I would love to worry about philosophy, but I'd much rather do so while employed.

The Vicar said...

There is a certain extent to which these results are influenced by circumstances.

In the 1960s, everyone had just spent the better part of a decade convincing themselves that they were all going to die in global thermonuclear war -- but the economy was still booming and between much lower tuition and more enlightened loan policies, college students were by and large graduating without debt, or at least with minimal debt.

Fast forward to the 1990s: although there's still the chance of global thermonuclear war (Israel acting on its own could set off WWIII in about 3 days, for example) the apocalyptic gloom is gone. But at the same time, college costs have risen all out of proportion to inflation, nearly all the blue-collar jobs are gone, and it is increasingly difficult to graduate from college without being in serious (as in "takes a decade or more to pay off") debt.
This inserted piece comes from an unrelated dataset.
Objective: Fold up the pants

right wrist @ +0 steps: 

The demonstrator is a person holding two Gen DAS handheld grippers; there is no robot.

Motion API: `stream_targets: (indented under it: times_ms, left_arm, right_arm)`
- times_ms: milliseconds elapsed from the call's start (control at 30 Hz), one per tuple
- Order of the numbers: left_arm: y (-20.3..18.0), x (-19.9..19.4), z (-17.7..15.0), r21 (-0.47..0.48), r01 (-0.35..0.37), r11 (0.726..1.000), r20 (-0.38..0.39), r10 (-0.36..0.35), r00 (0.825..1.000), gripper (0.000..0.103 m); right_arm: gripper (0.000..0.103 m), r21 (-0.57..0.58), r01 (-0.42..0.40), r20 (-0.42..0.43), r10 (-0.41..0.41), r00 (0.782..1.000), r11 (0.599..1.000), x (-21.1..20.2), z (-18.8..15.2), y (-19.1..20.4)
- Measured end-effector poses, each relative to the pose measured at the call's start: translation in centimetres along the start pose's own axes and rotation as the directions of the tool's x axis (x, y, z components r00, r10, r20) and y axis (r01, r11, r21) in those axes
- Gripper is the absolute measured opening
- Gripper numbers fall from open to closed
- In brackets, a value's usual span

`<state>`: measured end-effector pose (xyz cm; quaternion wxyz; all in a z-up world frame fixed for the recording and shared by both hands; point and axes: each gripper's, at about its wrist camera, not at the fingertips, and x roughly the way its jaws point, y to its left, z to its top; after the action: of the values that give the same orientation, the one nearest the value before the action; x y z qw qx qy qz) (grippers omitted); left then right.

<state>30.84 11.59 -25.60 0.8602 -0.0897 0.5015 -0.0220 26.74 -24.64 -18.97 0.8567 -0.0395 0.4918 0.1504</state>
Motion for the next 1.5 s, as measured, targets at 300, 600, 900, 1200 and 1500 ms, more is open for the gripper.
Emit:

(It's worth noting that this change was deliberately set in motion: during the 1960s, the American right wing realized that the GI Bill and the low cost of tuition had led to a large population of informed, literate college students who were resentful of being controlled, whether for good or ill. I used to have a link around somewhere to a set of primary sources tracing the rise of anti-higher-education rhetoric and legislation; back then they were quite explicit about the need for a stupider population, and there are lots of juicy quotations available. The fact that this would involve making more Americans ill-informed and unable to think, thus crippling the American economy in the long term, was considered to be secondary to keeping the population docile. I'll have to see if I can find that URL again. Many of the people quoted became fairly major public figures a few decades later, under Reagan.)

Æryn said...

What I wonder is, couldn't a person want both?